MATERIAL SUPPLIED START

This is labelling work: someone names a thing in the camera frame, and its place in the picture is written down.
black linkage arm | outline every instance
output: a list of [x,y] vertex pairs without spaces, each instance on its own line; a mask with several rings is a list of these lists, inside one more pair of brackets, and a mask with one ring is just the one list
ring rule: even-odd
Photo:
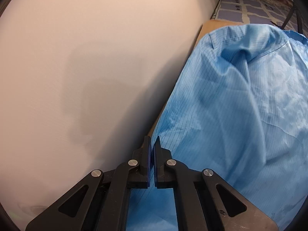
[[196,171],[172,159],[157,138],[157,188],[173,188],[179,231],[278,231],[274,221],[211,169]]
[[116,169],[93,170],[33,219],[26,231],[124,231],[130,191],[148,188],[150,143],[144,137],[142,148]]

triangular cutout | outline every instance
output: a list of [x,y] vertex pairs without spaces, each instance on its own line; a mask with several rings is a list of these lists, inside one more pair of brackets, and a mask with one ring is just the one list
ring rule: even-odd
[[217,184],[216,189],[230,217],[234,217],[247,210],[247,207],[221,184]]
[[84,185],[59,207],[59,212],[66,214],[69,217],[75,217],[88,189],[89,186]]

blue garment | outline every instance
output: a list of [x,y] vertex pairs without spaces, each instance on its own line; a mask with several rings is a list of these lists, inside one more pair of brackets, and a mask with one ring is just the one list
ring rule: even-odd
[[[211,168],[283,230],[308,194],[308,45],[266,24],[205,35],[152,137],[189,168]],[[131,196],[127,230],[177,230],[172,189]]]

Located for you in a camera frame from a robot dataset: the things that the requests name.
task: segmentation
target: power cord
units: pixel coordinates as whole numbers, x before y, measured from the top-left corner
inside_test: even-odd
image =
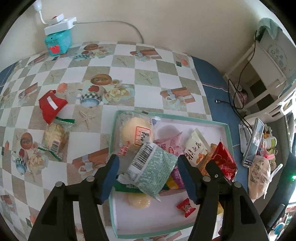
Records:
[[[86,23],[107,23],[107,22],[116,22],[116,23],[124,23],[128,26],[131,26],[134,30],[136,30],[136,32],[138,33],[138,35],[140,36],[141,42],[142,44],[144,43],[144,38],[143,35],[140,33],[140,31],[137,29],[136,26],[132,25],[131,23],[125,22],[125,21],[119,21],[119,20],[105,20],[105,21],[95,21],[95,22],[77,22],[77,24],[86,24]]]
[[[43,18],[42,18],[41,10],[40,10],[40,11],[38,11],[38,12],[39,12],[39,15],[40,15],[41,22],[42,22],[43,24],[47,25],[47,23],[46,23],[46,22],[44,22],[44,20],[43,20]]]
[[[242,107],[241,108],[238,108],[235,106],[235,103],[234,103],[234,99],[235,99],[235,96],[237,94],[237,90],[239,88],[239,83],[240,83],[240,80],[241,80],[241,76],[242,76],[242,73],[243,71],[245,70],[245,68],[247,67],[247,65],[250,63],[250,61],[253,59],[254,57],[254,54],[255,54],[255,50],[256,50],[256,35],[257,35],[257,31],[255,32],[255,41],[254,41],[254,52],[253,52],[253,55],[252,57],[250,58],[250,60],[248,60],[248,62],[246,63],[246,65],[244,66],[244,68],[242,69],[242,71],[240,72],[240,75],[239,75],[239,81],[237,83],[237,87],[234,86],[235,88],[235,93],[234,93],[234,96],[233,96],[233,99],[232,99],[232,103],[233,105],[231,104],[231,100],[230,100],[230,91],[229,91],[229,84],[230,82],[232,83],[232,81],[230,79],[228,79],[228,99],[229,99],[229,102],[227,101],[222,101],[222,100],[215,100],[216,103],[226,103],[226,104],[229,104],[233,110],[233,112],[237,115],[237,117],[241,120],[241,122],[247,127],[248,131],[250,132],[251,134],[251,130],[253,130],[252,126],[250,125],[250,123],[248,123],[246,121],[246,119],[239,113],[238,110],[242,110],[244,108],[244,105],[245,105],[245,102],[244,102],[244,99],[243,99],[243,103],[242,103]]]

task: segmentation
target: orange label
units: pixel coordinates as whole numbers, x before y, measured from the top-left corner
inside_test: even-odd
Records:
[[[136,126],[135,145],[141,146],[145,137],[150,136],[151,130],[141,126]]]

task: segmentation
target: red candy wrapper
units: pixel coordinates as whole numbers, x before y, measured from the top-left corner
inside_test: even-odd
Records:
[[[189,198],[186,198],[183,202],[181,202],[177,208],[181,209],[185,213],[185,217],[188,217],[196,210],[195,207],[190,206]]]
[[[212,155],[211,160],[215,161],[215,163],[219,166],[219,168],[229,181],[232,181],[234,179],[237,173],[237,165],[227,148],[224,147],[224,145],[222,144],[222,142],[219,142],[216,150]]]
[[[55,93],[55,90],[50,90],[39,99],[39,106],[42,110],[43,119],[48,124],[51,124],[59,111],[68,103],[67,100],[56,97],[54,95]]]

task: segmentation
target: barcode
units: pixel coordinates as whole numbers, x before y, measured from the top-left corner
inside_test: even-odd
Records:
[[[50,147],[50,150],[52,152],[54,152],[55,154],[57,154],[57,152],[59,150],[59,141],[53,140],[52,141],[52,146]]]
[[[153,147],[151,147],[148,143],[144,144],[135,156],[132,165],[141,171],[152,151]]]

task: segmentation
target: pink snack package
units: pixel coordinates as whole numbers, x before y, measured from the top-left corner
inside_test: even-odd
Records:
[[[158,139],[155,142],[156,145],[158,145],[160,148],[165,150],[168,153],[172,153],[175,156],[180,156],[183,154],[183,148],[182,148],[182,132],[180,132],[176,136]],[[181,179],[181,175],[179,173],[178,167],[175,166],[173,169],[169,179],[167,180],[166,184],[168,187],[172,190],[176,189],[183,189],[184,183]]]
[[[183,154],[182,141],[182,132],[180,132],[176,136],[158,139],[154,141],[154,143],[166,152],[172,153],[175,156],[180,156]]]

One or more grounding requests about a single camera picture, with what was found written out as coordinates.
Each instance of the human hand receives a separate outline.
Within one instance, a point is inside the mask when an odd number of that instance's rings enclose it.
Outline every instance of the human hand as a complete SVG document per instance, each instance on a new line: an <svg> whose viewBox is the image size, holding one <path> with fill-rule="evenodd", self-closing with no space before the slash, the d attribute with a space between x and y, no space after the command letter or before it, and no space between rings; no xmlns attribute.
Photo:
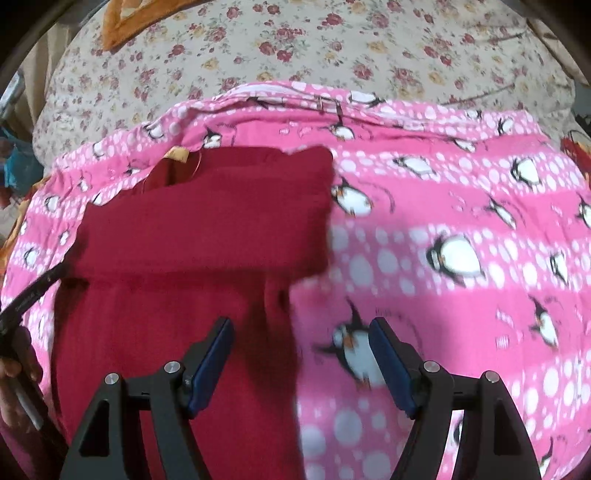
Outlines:
<svg viewBox="0 0 591 480"><path fill-rule="evenodd" d="M18 352L24 354L21 358L22 364L10 358L0 357L0 415L9 428L30 431L33 425L13 392L10 379L18 377L24 368L28 377L39 383L43 377L43 369L31 345L29 331L25 327L19 327L14 335L13 345Z"/></svg>

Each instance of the red towel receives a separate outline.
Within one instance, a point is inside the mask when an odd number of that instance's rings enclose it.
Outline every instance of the red towel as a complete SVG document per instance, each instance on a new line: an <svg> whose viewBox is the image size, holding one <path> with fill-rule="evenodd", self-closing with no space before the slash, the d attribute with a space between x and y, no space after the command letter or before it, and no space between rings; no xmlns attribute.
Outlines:
<svg viewBox="0 0 591 480"><path fill-rule="evenodd" d="M187 183L89 205L68 257L74 278L56 298L52 372L68 439L106 374L150 374L227 316L232 354L191 423L205 462L214 480L302 480L288 287L327 267L332 180L321 147L220 148L203 151Z"/></svg>

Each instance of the penguin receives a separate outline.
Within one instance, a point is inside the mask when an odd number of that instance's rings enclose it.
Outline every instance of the penguin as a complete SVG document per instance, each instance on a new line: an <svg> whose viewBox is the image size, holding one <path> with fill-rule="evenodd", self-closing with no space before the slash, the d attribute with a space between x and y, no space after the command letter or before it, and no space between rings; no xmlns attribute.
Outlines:
<svg viewBox="0 0 591 480"><path fill-rule="evenodd" d="M474 247L464 235L440 235L426 252L431 268L456 284L466 287L464 278L485 276Z"/></svg>
<svg viewBox="0 0 591 480"><path fill-rule="evenodd" d="M542 457L540 460L540 477L544 478L546 472L548 471L548 467L550 466L550 460L552 458L552 451L554 450L554 437L550 437L550 448L548 452Z"/></svg>
<svg viewBox="0 0 591 480"><path fill-rule="evenodd" d="M533 158L516 158L511 166L511 176L531 189L542 183Z"/></svg>
<svg viewBox="0 0 591 480"><path fill-rule="evenodd" d="M329 346L315 346L317 352L334 355L341 367L355 380L357 388L371 389L385 385L384 377L369 346L369 327L363 324L353 302L349 323L341 323L332 334Z"/></svg>
<svg viewBox="0 0 591 480"><path fill-rule="evenodd" d="M60 198L57 195L50 195L45 199L45 208L48 212L55 212L60 203Z"/></svg>
<svg viewBox="0 0 591 480"><path fill-rule="evenodd" d="M453 139L453 142L458 148L461 148L464 152L474 153L476 151L476 145L468 140L461 140L459 138Z"/></svg>
<svg viewBox="0 0 591 480"><path fill-rule="evenodd" d="M212 131L209 127L207 129L207 135L203 138L203 148L219 148L222 146L222 136Z"/></svg>
<svg viewBox="0 0 591 480"><path fill-rule="evenodd" d="M340 185L333 185L330 190L333 200L347 215L367 217L374 207L372 201L361 190L352 187L345 177L340 179Z"/></svg>
<svg viewBox="0 0 591 480"><path fill-rule="evenodd" d="M470 120L482 120L482 110L466 110L466 116Z"/></svg>
<svg viewBox="0 0 591 480"><path fill-rule="evenodd" d="M513 130L513 125L515 125L515 120L512 118L501 118L499 120L499 124L496 127L496 131L498 132L499 136L505 135Z"/></svg>
<svg viewBox="0 0 591 480"><path fill-rule="evenodd" d="M39 252L37 250L35 250L34 248L30 248L22 256L22 259L24 260L26 266L28 266L29 268L32 268L35 265L35 262L37 261L38 256L39 256Z"/></svg>
<svg viewBox="0 0 591 480"><path fill-rule="evenodd" d="M102 141L92 144L92 154L95 156L95 158L101 158L105 156Z"/></svg>
<svg viewBox="0 0 591 480"><path fill-rule="evenodd" d="M61 246L64 246L66 244L66 242L68 241L68 239L70 238L70 231L69 230L64 230L60 236L57 238L58 243Z"/></svg>
<svg viewBox="0 0 591 480"><path fill-rule="evenodd" d="M102 192L97 193L95 196L92 197L91 202L94 203L95 205L102 205L102 201L103 201L103 194Z"/></svg>
<svg viewBox="0 0 591 480"><path fill-rule="evenodd" d="M375 93L358 92L357 90L351 90L349 94L349 103L357 103L365 105L367 108L373 108L374 106L384 103L386 100L379 98Z"/></svg>
<svg viewBox="0 0 591 480"><path fill-rule="evenodd" d="M558 333L548 310L531 295L528 297L535 305L535 325L530 326L530 331L539 333L544 343L550 348L554 350L558 349Z"/></svg>
<svg viewBox="0 0 591 480"><path fill-rule="evenodd" d="M162 130L162 125L159 121L145 125L144 130L152 140L158 140L164 136L164 131Z"/></svg>
<svg viewBox="0 0 591 480"><path fill-rule="evenodd" d="M489 195L489 204L484 207L484 210L487 212L492 212L496 214L506 226L515 230L517 228L517 222L515 221L515 217L511 215L511 213L503 207L499 202L497 202L493 197Z"/></svg>
<svg viewBox="0 0 591 480"><path fill-rule="evenodd" d="M435 173L429 166L426 158L423 157L400 157L392 160L394 165L406 168L422 179L424 176Z"/></svg>
<svg viewBox="0 0 591 480"><path fill-rule="evenodd" d="M566 268L566 256L564 252L558 252L550 257L550 269L565 285L569 284L569 271Z"/></svg>
<svg viewBox="0 0 591 480"><path fill-rule="evenodd" d="M579 214L576 218L583 221L587 228L591 228L591 205L585 202L583 196L578 193L581 203L579 203Z"/></svg>

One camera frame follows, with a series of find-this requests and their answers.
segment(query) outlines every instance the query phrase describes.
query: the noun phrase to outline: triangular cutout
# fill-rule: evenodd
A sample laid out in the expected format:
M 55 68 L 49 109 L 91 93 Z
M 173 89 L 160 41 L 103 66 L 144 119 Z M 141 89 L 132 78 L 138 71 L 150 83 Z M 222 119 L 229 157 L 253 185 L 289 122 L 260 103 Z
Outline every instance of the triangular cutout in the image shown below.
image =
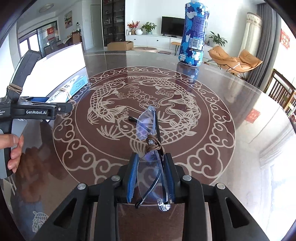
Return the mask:
M 77 199 L 74 198 L 69 202 L 67 207 L 61 212 L 61 214 L 54 221 L 55 226 L 67 229 L 70 226 L 74 208 L 76 205 Z
M 242 214 L 242 212 L 238 209 L 238 207 L 233 203 L 233 201 L 230 198 L 226 198 L 226 204 L 230 214 L 232 226 L 235 229 L 242 226 L 247 226 L 249 224 L 247 218 Z

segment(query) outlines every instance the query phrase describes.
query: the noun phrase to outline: brown table surface
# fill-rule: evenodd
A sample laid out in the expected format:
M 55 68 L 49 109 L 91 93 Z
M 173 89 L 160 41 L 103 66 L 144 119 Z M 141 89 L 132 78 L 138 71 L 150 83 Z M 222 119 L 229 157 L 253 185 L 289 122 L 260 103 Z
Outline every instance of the brown table surface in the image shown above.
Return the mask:
M 271 241 L 284 237 L 296 218 L 296 135 L 276 102 L 218 68 L 191 68 L 175 56 L 101 52 L 85 60 L 90 83 L 71 99 L 73 111 L 49 124 L 28 121 L 19 169 L 2 185 L 26 240 L 78 183 L 100 183 L 132 152 L 143 153 L 127 117 L 148 105 L 159 111 L 175 163 L 202 183 L 224 183 Z M 181 240 L 183 205 L 118 211 L 121 240 Z

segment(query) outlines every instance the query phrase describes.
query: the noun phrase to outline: eyeglasses
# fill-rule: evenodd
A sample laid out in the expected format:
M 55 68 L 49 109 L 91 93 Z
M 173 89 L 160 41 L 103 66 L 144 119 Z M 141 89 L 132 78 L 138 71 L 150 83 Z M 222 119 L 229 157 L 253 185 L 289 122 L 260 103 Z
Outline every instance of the eyeglasses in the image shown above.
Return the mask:
M 170 200 L 163 168 L 164 148 L 156 110 L 149 106 L 139 119 L 131 116 L 128 119 L 136 122 L 138 139 L 147 142 L 146 154 L 138 162 L 137 180 L 141 198 L 135 207 L 139 208 L 143 203 L 158 204 L 161 211 L 168 211 Z

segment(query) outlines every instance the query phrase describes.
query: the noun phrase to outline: silver screw
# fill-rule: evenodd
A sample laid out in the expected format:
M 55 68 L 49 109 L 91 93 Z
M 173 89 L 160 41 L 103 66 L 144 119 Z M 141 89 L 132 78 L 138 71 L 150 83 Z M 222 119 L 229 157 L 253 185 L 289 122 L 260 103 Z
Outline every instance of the silver screw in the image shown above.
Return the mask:
M 80 184 L 77 185 L 77 188 L 79 190 L 83 190 L 84 188 L 86 188 L 86 185 L 84 183 L 80 183 Z
M 120 176 L 114 175 L 114 176 L 111 177 L 111 179 L 112 179 L 112 181 L 117 182 L 117 181 L 120 180 Z
M 191 176 L 189 176 L 189 175 L 184 175 L 184 176 L 183 176 L 183 180 L 184 180 L 184 181 L 191 181 L 191 179 L 192 179 L 192 178 L 191 178 Z
M 223 190 L 223 189 L 225 189 L 225 185 L 223 183 L 218 183 L 217 188 Z

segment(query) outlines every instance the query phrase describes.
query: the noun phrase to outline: round white vase
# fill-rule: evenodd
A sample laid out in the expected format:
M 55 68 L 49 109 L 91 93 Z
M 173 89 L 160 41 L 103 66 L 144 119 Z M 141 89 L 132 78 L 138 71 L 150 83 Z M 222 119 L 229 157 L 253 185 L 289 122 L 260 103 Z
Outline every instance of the round white vase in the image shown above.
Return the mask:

MATERIAL SUPPLIED END

— DIRECTIONS FOR THIS TASK —
The lines in the entries above that carry the word "table" must be copied.

— THE COMPLETED TASK —
query: the noun phrase to outline: brown table surface
Outline every instance of the brown table surface in the image shown above.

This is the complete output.